Copy out every line of the data where the word "camera" is found.

[Records from a dataset]

------------------------------------------------------------------------

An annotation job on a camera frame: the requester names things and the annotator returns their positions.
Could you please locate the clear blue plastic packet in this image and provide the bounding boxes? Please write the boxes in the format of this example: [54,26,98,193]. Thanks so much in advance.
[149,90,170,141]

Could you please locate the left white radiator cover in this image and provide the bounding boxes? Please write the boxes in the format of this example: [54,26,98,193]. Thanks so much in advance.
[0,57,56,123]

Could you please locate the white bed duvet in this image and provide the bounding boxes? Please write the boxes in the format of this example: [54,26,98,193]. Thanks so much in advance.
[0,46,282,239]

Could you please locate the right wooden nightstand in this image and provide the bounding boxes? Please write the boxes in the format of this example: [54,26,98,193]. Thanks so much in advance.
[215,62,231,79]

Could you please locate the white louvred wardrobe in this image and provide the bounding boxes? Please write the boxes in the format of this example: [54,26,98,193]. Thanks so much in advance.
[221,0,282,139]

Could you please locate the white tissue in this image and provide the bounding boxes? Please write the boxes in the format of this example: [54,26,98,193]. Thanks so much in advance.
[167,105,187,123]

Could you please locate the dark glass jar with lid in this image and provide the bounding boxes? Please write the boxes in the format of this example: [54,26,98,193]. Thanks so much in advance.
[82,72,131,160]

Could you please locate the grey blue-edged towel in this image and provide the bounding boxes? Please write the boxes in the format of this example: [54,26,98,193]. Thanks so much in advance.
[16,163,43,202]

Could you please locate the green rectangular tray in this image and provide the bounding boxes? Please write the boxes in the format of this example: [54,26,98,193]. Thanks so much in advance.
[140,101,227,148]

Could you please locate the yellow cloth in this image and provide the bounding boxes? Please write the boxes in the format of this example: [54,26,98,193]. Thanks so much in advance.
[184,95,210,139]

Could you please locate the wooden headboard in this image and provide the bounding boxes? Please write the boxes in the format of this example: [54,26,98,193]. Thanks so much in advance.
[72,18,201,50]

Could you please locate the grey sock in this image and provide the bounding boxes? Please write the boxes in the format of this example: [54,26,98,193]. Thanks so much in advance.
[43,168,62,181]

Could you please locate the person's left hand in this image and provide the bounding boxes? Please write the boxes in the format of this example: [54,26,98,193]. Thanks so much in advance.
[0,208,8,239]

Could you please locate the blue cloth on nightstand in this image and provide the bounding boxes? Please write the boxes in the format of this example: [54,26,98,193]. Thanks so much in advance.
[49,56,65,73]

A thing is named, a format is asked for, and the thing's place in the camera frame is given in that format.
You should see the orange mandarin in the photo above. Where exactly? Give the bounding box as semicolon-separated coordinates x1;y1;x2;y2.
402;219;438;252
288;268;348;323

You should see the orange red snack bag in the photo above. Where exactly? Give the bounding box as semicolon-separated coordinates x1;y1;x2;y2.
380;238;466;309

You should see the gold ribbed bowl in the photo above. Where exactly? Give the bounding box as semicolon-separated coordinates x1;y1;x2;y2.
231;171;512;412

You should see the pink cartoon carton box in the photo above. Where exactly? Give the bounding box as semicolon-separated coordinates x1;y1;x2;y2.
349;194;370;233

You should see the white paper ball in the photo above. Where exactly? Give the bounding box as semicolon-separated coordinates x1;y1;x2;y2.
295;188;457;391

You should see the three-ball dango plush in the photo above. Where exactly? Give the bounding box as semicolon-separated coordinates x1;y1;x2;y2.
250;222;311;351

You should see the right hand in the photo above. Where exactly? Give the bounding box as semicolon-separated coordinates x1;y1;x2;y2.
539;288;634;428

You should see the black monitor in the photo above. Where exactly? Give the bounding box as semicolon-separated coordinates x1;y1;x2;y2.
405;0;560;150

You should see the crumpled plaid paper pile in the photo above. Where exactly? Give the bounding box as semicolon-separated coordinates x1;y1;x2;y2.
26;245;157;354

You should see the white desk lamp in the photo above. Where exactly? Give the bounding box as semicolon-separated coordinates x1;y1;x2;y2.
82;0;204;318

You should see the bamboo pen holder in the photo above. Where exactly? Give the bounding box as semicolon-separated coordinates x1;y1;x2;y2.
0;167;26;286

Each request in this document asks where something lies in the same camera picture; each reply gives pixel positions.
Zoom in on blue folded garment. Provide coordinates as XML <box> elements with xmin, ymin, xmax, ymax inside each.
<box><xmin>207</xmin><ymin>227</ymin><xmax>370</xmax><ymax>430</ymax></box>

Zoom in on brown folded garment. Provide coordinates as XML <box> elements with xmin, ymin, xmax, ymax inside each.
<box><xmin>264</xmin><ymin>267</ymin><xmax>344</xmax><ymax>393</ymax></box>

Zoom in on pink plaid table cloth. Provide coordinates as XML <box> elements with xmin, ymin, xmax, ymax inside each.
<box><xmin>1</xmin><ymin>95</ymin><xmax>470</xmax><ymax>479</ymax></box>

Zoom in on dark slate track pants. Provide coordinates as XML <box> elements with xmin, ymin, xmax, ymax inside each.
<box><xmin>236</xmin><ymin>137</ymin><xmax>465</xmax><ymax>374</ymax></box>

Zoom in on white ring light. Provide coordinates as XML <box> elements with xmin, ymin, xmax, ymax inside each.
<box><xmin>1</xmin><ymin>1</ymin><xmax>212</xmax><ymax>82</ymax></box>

------------------------------------------------------------------------

> [Response]:
An annotation job on a camera frame: the requester names things and the annotator returns their positions.
A thing is named, a format is asked for, and the thing's place in the camera frame is given in that format.
Each request in this document asks where something lies in the same camera picture; each reply gives pixel positions.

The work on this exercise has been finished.